··· Available records ···

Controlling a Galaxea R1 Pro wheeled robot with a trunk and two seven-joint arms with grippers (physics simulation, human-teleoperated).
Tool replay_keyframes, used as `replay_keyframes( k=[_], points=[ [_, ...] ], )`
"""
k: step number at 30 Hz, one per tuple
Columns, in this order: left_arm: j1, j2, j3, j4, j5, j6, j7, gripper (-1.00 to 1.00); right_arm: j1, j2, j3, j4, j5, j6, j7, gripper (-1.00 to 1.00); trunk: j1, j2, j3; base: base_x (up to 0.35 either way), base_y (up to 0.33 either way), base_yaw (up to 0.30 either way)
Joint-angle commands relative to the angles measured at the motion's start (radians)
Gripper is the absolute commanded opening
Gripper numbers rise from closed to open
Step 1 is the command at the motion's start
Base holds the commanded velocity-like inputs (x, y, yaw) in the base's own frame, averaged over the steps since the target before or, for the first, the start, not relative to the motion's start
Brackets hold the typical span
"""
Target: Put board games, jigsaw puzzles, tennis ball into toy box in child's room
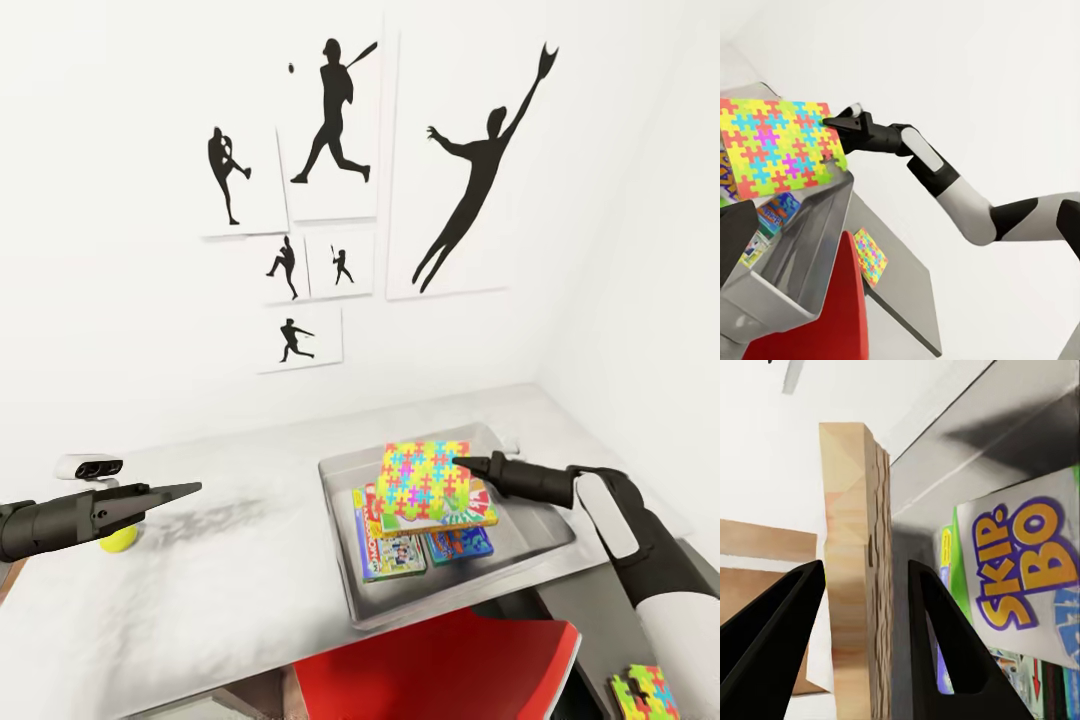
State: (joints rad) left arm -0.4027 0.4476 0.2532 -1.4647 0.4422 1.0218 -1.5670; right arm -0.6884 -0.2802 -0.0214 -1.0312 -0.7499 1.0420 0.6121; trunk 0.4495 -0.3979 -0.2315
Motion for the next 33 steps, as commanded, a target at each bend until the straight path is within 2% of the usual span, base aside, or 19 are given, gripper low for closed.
replay_keyframes(
  k=[1, 11, 17, 20, 33],
  points=[
    [-0.001, 0.000, 0.000, 0.000, 0.000, 0.011, -0.004, 1.00, -0.004, 0.001, -0.002, 0.007, 0.006, 0.005, 0.006, -1.00, 0.001, -0.002, -0.004, 0.000, 0.000, 0.000],
    [-0.001, 0.000, 0.000, 0.000, 0.000, 0.011, -0.004, 1.00, -0.025, 0.004, 0.000, 0.076, 0.011, 0.005, -0.039, -1.00, 0.001, -0.002, -0.020, 0.000, 0.000, 0.000],
    [-0.001, 0.000, 0.000, 0.000, 0.000, 0.011, -0.004, 1.00, -0.028, 0.008, -0.001, 0.090, 0.061, 0.005, -0.040, -1.00, 0.001, -0.002, -0.030, 0.000, 0.000, 0.000],
    [-0.001, 0.000, 0.000, 0.000, 0.000, 0.011, -0.004, 1.00, -0.029, 0.008, -0.001, 0.092, 0.071, 0.005, -0.040, -1.00, 0.001, -0.002, -0.035, 0.000, 0.000, 0.000],
    [-0.001, 0.000, 0.000, 0.000, 0.000, 0.011, -0.004, 1.00, -0.034, 0.005, 0.000, 0.090, 0.078, 0.005, -0.040, -1.00, 0.001, -0.002, -0.056, 0.000, 0.000, 0.000]
  ],
)
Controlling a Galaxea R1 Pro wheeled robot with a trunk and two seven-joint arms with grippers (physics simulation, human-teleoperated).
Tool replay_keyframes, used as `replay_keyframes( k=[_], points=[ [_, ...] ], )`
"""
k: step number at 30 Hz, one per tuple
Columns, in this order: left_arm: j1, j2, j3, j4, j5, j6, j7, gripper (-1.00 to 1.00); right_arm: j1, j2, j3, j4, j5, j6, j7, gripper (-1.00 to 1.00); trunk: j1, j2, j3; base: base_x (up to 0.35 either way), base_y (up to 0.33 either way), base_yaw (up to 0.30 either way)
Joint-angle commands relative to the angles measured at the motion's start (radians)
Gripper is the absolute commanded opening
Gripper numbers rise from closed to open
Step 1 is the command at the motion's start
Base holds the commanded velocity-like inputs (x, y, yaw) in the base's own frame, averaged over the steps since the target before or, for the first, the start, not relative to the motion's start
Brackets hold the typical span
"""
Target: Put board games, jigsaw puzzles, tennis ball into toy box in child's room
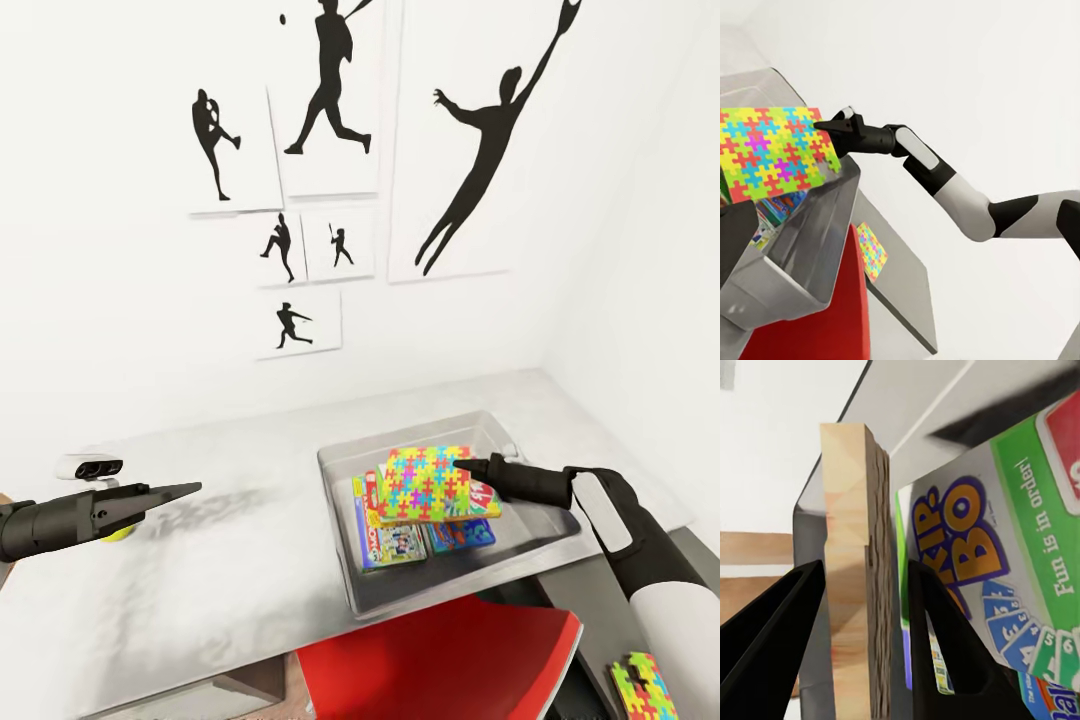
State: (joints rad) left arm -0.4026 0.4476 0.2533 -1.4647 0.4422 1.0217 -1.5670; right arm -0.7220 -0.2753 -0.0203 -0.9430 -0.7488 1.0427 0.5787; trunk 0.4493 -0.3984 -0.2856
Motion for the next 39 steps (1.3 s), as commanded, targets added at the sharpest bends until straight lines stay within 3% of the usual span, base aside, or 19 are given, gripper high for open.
replay_keyframes(
  k=[1, 5, 6, 18, 25, 33, 37, 39],
  points=[
    [-0.001, 0.000, 0.000, 0.000, 0.000, 0.011, -0.004, 1.00, -0.001, -0.001, -0.001, 0.002, 0.077, 0.005, -0.007, -1.00, 0.001, -0.002, -0.004, 0.000, 0.000, 0.000],
    [-0.001, 0.000, 0.000, 0.000, 0.000, 0.011, -0.004, 1.00, -0.001, -0.005, -0.002, -0.001, 0.077, 0.005, -0.006, -1.00, 0.001, -0.002, -0.008, 0.000, 0.000, 0.000],
    [-0.001, 0.000, -0.001, 0.000, 0.000, 0.011, -0.004, 1.00, -0.001, -0.006, -0.002, -0.002, 0.077, 0.005, -0.005, 1.00, 0.001, -0.002, -0.008, 0.000, 0.000, 0.000],
    [-0.001, 0.000, 0.000, 0.000, 0.000, 0.011, -0.004, 1.00, 0.000, -0.013, -0.004, -0.018, 0.076, 0.005, -0.003, 1.00, 0.001, -0.002, -0.005, 0.000, 0.000, -0.001],
    [-0.001, 0.000, 0.000, 0.000, 0.000, 0.011, -0.004, 1.00, 0.016, -0.016, -0.013, -0.154, 0.064, 0.005, 0.002, 1.00, 0.001, -0.002, 0.005, 0.000, 0.000, -0.055],
    [-0.001, 0.000, 0.000, 0.000, 0.000, 0.011, -0.004, 1.00, 0.075, -0.063, -0.036, -0.301, 0.029, 0.005, 0.055, 1.00, 0.001, -0.002, 0.018, 0.000, 0.000, -0.073],
    [-0.001, 0.000, 0.000, 0.000, 0.000, 0.011, -0.004, 1.00, 0.129, -0.067, -0.072, -0.359, 0.021, 0.005, 0.107, 1.00, 0.001, -0.002, 0.025, 0.000, 0.000, -0.079],
    [-0.001, 0.000, 0.000, 0.000, 0.000, 0.011, -0.004, 1.00, 0.172, -0.067, -0.118, -0.401, 0.019, 0.005, 0.139, 1.00, 0.001, -0.002, 0.028, 0.000, 0.000, -0.080]
  ],
)
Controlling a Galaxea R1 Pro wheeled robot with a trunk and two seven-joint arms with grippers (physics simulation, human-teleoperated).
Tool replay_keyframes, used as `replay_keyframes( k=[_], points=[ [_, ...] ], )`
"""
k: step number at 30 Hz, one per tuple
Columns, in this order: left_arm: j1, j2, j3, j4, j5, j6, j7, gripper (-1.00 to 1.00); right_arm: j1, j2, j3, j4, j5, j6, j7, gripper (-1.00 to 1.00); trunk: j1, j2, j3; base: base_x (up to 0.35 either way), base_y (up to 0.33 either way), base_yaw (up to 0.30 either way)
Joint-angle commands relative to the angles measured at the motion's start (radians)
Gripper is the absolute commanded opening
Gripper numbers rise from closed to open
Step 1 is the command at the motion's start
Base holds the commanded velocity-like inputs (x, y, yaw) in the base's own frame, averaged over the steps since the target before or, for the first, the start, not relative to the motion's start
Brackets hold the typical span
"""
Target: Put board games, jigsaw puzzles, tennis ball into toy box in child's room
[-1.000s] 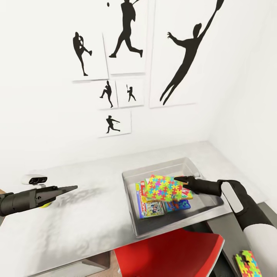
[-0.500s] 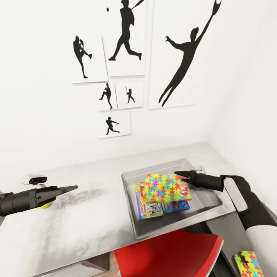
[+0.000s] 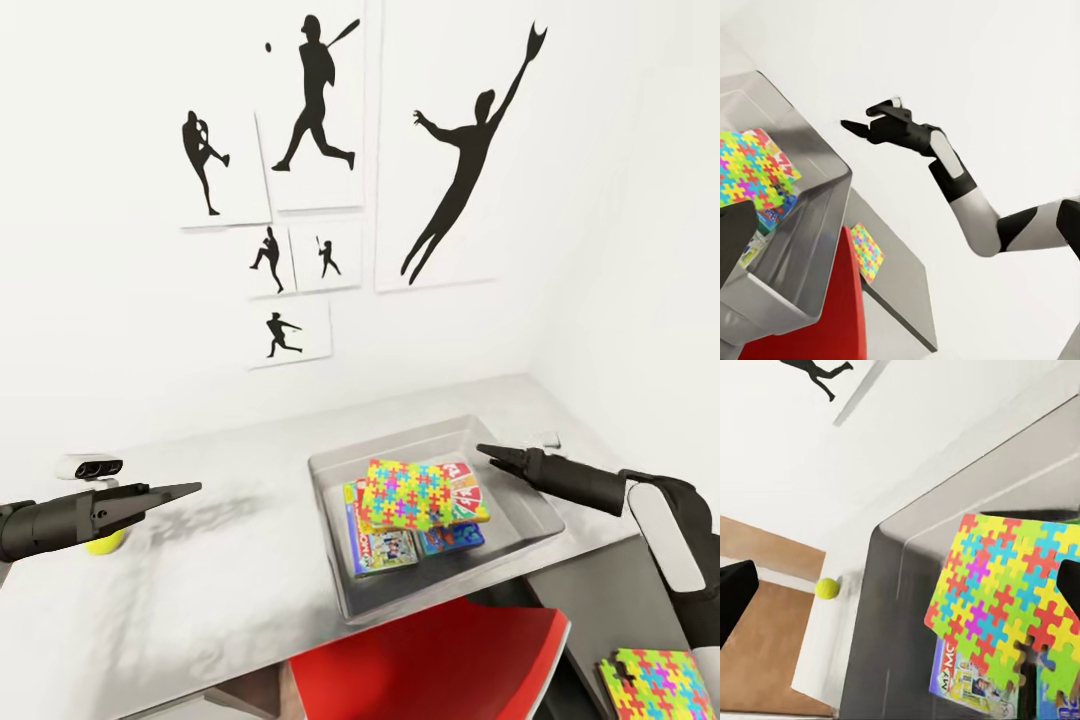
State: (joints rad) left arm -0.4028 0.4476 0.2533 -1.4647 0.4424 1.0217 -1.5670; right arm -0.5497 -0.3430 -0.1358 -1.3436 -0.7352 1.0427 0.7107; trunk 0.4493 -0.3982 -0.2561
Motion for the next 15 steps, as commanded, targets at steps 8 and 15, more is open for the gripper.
replay_keyframes(
  k=[8, 15],
  points=[
    [-0.001, 0.001, 0.000, 0.000, -0.001, 0.010, -0.004, 1.00, 0.296, 0.018, -0.268, -0.221, 0.005, -0.002, 0.357, 1.00, 0.001, -0.002, 0.011, 0.000, 0.000, -0.080],
    [-0.001, 0.002, 0.001, 0.001, -0.001, 0.010, -0.004, 1.00, 0.489, 0.069, -0.398, -0.238, 0.006, -0.268, 0.692, 1.00, 0.001, -0.002, 0.022, 0.000, 0.000, -0.082]
  ],
)
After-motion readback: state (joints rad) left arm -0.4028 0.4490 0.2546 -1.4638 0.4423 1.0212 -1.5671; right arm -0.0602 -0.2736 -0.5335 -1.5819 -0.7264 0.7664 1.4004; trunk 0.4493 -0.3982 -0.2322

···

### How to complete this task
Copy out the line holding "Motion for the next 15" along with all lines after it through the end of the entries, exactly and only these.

### Result of the exercise
Motion for the next 15 steps, as commanded, targets at steps 8 and 15, more is open for the gripper.
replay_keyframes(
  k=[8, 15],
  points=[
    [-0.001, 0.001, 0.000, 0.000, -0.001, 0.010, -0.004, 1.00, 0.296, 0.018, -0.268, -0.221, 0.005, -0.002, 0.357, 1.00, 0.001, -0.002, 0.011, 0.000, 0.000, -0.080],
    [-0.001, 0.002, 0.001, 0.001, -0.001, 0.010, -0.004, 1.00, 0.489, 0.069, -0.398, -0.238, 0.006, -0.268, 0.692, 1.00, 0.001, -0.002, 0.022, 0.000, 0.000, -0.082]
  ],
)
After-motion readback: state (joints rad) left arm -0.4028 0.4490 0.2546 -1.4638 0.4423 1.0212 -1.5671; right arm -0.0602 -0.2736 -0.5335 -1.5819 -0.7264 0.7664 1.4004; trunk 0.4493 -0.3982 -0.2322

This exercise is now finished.